Implications for HIPAA & Health Practitioners under the new Google Privacy Policy

Much worry, fear, and writing has already come out about Google’s new catch-all privacy policy. I for one am not surprised that they have finally created one privacy policy for their entire suite of services. Honestly, I had already assumed that Google was sharing information across its platforms about me. The one idea that really stood out to me in Google’s new privacy policy is that items in your Gmail and Google Voice would no longer be technically private. Working in a clinical research setting at a university-based School of Medicine with clients who are ensured confidentiality, I am worried. Isn’t Google violating HIPAA in some cases by sharing this information that we believe to be private?

Google and HIPAA

I am not the first to write about Google’s new privacy policy in relation to HIPAA (Health Insurance Portability and Accountability Act). The most important piece in understanding Google’s policy in regards to HIPAA is that Google says that it is not bound by HIPAA.

“Unlike a doctor or health plan, Google Health is not regulated by the Health Insurance Portability and Accountability Act (HIPAA), a federal law that establishes data confidentiality standards for patient health information.” (via Google)

This is unfortunately true. If you visit the Health and Human Services (HHS) website those bound by HIPAA are health care providers, health plans, and health care clearing houses. Google is none of these entities, so therefore it gets by. There is no way that any court of law would hold Google accountable in a HIPAA related case. Google is a private company that offers free services to users. By using their services, you don’t necessarily have the rights to control what happens to the services.

“if you’re not paying for something, you’re not the customer; you’re the product being sold” (via

Implications for Individuals

Many, including Congress, have come out against Google’s new privacy policy and especially as it relates to HIPAA and health information. Representative Mary Bono Mack worries that Google could track sensitive health information.

“[…] say you do a Google search for cervical cancer and you forget to sign out. Are you being tracked across all of the other products, and if so, that’s a violation of HIPPA. We’ve gone to great lengths in our society to protect people’s medical information. That question was raised.”

Google’s response is that those individuals can use Google services, like Google Search, without having to log in to their account. However, if you are also a Gmail user and maybe you email with your doctor’s office then Google has that information more directly linked to your personal data. Does Google violate HIPAA in that case? No, because they say (to paraphrase), ‘you don’t want us to track you, then don’t login.’

For individuals, the solution is to diversify online services or stop using Google. If you don’t want your information tracked and collected by one entity start using a different email service, use Word instead of Google Docs, and if you don’t want information linked to your specific Google account, don’t login and search for everything you want to know about. That isn’t to say that other companies don’t also track and collect our data, but at least it won’t all be in one place. The hard part is that Google is good at what it does and for many, myself included, it will be hard to let go of the ease of Google services.

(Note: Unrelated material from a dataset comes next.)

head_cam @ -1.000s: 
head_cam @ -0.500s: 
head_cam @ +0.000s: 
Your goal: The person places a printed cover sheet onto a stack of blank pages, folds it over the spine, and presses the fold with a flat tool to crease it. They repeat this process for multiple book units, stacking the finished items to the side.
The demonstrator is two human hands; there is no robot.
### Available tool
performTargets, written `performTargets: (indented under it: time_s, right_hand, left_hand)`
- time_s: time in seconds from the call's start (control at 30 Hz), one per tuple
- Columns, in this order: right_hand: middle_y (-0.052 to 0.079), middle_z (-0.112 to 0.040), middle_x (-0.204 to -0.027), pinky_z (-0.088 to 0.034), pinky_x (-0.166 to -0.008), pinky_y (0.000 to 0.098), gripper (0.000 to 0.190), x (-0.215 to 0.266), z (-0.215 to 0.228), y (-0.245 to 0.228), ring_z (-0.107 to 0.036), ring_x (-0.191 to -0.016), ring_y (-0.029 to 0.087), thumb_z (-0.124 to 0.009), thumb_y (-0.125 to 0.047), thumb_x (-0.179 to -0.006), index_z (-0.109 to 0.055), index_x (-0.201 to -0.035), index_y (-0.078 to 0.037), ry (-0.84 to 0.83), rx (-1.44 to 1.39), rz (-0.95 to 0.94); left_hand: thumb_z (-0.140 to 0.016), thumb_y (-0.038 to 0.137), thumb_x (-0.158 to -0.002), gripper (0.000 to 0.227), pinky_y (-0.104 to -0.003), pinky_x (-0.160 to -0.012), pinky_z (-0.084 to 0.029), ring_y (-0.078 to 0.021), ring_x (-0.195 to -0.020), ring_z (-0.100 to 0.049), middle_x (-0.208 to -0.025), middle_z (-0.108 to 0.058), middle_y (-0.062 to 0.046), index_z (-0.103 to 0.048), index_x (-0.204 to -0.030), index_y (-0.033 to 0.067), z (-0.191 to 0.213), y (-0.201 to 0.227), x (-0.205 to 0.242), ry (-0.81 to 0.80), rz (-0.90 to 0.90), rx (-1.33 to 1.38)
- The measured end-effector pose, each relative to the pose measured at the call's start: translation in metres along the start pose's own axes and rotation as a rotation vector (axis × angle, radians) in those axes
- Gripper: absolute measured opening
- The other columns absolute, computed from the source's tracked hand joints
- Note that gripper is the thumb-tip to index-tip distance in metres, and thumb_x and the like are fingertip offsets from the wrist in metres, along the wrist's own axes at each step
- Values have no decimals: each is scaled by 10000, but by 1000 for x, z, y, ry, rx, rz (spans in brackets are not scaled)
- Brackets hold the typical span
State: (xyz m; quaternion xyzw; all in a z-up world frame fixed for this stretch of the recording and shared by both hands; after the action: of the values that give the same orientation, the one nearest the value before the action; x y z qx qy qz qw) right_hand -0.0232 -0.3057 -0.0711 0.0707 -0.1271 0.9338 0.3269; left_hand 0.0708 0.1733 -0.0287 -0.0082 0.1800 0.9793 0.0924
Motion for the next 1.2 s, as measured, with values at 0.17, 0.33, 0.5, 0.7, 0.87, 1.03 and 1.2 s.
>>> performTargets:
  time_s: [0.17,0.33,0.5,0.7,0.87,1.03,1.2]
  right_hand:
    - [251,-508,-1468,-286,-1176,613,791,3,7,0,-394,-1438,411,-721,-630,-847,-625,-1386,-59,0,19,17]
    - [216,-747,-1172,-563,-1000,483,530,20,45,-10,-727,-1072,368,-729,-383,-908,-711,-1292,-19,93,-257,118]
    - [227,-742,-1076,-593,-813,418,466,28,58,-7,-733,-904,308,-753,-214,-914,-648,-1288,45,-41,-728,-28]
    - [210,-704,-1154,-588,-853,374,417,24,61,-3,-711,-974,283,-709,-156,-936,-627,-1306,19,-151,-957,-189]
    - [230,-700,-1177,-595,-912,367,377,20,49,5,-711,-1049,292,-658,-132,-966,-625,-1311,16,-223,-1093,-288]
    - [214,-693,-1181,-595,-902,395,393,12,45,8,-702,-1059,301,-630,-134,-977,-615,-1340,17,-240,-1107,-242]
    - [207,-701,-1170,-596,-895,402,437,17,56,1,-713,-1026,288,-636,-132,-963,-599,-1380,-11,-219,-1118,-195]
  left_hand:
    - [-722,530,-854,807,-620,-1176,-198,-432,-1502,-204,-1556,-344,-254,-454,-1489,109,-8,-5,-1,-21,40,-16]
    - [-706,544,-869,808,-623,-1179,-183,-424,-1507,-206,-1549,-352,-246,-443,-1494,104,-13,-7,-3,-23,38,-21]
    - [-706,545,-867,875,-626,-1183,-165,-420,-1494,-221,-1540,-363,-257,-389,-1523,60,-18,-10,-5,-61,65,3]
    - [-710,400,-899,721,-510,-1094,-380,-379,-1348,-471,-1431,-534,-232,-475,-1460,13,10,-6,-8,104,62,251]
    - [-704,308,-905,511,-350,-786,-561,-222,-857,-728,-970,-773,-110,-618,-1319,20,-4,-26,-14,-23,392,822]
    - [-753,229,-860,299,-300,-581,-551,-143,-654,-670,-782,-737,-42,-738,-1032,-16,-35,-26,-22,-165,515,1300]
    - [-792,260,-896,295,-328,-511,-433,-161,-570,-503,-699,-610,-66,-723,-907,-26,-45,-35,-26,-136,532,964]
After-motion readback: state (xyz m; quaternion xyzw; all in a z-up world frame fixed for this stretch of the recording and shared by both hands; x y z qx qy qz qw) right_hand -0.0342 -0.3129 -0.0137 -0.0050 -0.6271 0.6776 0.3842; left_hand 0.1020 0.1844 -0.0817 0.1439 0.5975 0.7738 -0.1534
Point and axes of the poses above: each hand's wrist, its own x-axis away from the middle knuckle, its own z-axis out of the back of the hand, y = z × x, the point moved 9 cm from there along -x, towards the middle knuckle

Implications for Health Practitioners

For Practitioners the story is more convoluted. I work for a clinical research grant where clients are ensured of the confidentiality of their information, however I am a Google user; a dedicated citizen of the Google Nation. I love their services and the ease of connecting the information that I want to use. As a result I use Gmail to communication on sensitive client matters with my Supervisors and I use Google Voice to talk and text with the clients. With the new Google privacy policy, all this information fair game for them to index and share across their platforms.

Based on the correspondence between Google and Congress as well as their stated policy that they aren’t bound by HIPAA, the responsibility falls on the shoulders of the health practitioners. In our clinical research program every client gets a number to ensure the confidentiality of their data. I use client numbers with everything that I do on Gmail and Google Voice, but sometimes background information about clients is sent to my Gmail that could reveal their identities.

Recently the School of Medicine where I am working hosted a workshop for researchers to benefit from Google tools, such as Google Docs. I emailed the individual in charge of the workshop to ask how Google’s new privacy policy might affect the way researchers use Google services. The individual seemed to be less concerned than I and said she understood it as a, “take it or leave it” policy. If you are a researcher dealing with private health information and bound by HIPAA, then there are serious implications for using Google tools for your research project. Google may state that it is dedicated to the privacy between sender and recipient, but that doesn’t mean that your data isn’t fair game for Google to catalog and use for their own purposes.

The solution for practitioners is: Don’t use Google services or share confidential information within Google services because you have no way of ensuring confidentiality.